(OTTAWA) A spokesman for disqualified Conservative leadership candidate Patrick Brown says he will not make a decision about his re-election as mayor of the Greater Toronto Area until he has didn’t have time to talk with his friends and family.
Posted at 7:37
Chisholm Pothier says Mr. Brown spent the weekend attending a multicultural festival in Brampton, Ont., about 45 minutes from Toronto, and celebrating the Muslim holiday of Eid al-Adha.
Meanwhile, the five remaining candidates in the race to become the next leader of the Conservative Party of Canada baked pancakes and waved to their supporters at the Calgary Stampede, less than two months before the ballots were counted and the nominee named. winner.
Mr Brown entered the race without resigning as mayor of Brampton and has previously said he would consider running again in the mayoral election in October if he felt he could not win the federal race.
He has until August 19 to register as a mayoral candidate, but Mr Brown’s standing in the federal race changed dramatically last week when the party’s leadership contest organizing committee voted to kick him out.
Committee members ousted him by an 11-6 vote over an allegation that he violated federal election finance laws.
“He won’t make a decision until he has had time to consult with his friends and family,” Mr.

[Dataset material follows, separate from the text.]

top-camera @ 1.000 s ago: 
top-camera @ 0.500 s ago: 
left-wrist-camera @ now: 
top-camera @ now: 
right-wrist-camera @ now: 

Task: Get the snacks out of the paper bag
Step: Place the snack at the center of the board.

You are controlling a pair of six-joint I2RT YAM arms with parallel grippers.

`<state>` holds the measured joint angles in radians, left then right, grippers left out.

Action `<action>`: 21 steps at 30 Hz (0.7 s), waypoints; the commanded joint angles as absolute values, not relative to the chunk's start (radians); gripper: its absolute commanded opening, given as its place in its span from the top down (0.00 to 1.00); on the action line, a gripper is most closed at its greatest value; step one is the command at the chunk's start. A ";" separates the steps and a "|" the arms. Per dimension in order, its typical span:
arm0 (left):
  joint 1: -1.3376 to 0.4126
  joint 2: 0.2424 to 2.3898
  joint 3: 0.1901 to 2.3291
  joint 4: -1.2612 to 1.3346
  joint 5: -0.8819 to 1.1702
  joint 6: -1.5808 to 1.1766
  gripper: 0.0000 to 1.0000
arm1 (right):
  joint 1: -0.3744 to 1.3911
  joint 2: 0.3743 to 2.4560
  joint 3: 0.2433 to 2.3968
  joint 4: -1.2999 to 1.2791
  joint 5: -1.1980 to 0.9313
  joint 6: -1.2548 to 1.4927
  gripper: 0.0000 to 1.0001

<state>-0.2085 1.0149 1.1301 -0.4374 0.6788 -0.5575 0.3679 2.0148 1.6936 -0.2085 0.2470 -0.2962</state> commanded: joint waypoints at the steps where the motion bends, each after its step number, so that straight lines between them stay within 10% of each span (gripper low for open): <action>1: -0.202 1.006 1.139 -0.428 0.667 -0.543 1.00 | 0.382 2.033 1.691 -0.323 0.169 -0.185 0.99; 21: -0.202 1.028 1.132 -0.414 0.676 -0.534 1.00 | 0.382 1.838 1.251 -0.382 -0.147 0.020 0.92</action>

Pothier wrote of Mr. Brown’s plans to run for a second term as mayor of Brampton.
Mr Brown said his campaign did nothing wrong and wants to appeal. He hired renowned lawyer Marie Henein as counsel.
Although the party has not released details of the allegation, a longtime Tory organizer came forward last week as the one who reported Mr Brown to the party, alleging he was involved in an arrangement which allowed her to be paid by a private company to work on her campaign.
Mr Brown’s campaign said the Tory leadership had refused to release full details of the allegation, which made it difficult to answer, and added that it had offered to reimburse the money paid to the organizer in question . The campaign says it believed the organizer’s work was voluntary.
Since his disqualification, Brown has also accused the party of impeaching him to favor longtime Ottawa-area MP Pierre Poilievre, considered his main rival.
Mr. Poilievre and the party have rejected his accusation.
Ian Brodie, chairman of the leadership contest committee that voted to impeach Mr Brown, emailed party members last Friday to say Mr Brown was aware of the allegations he was facing and that the party had to act because it could not afford to have a candidate under investigation for breaking federal laws.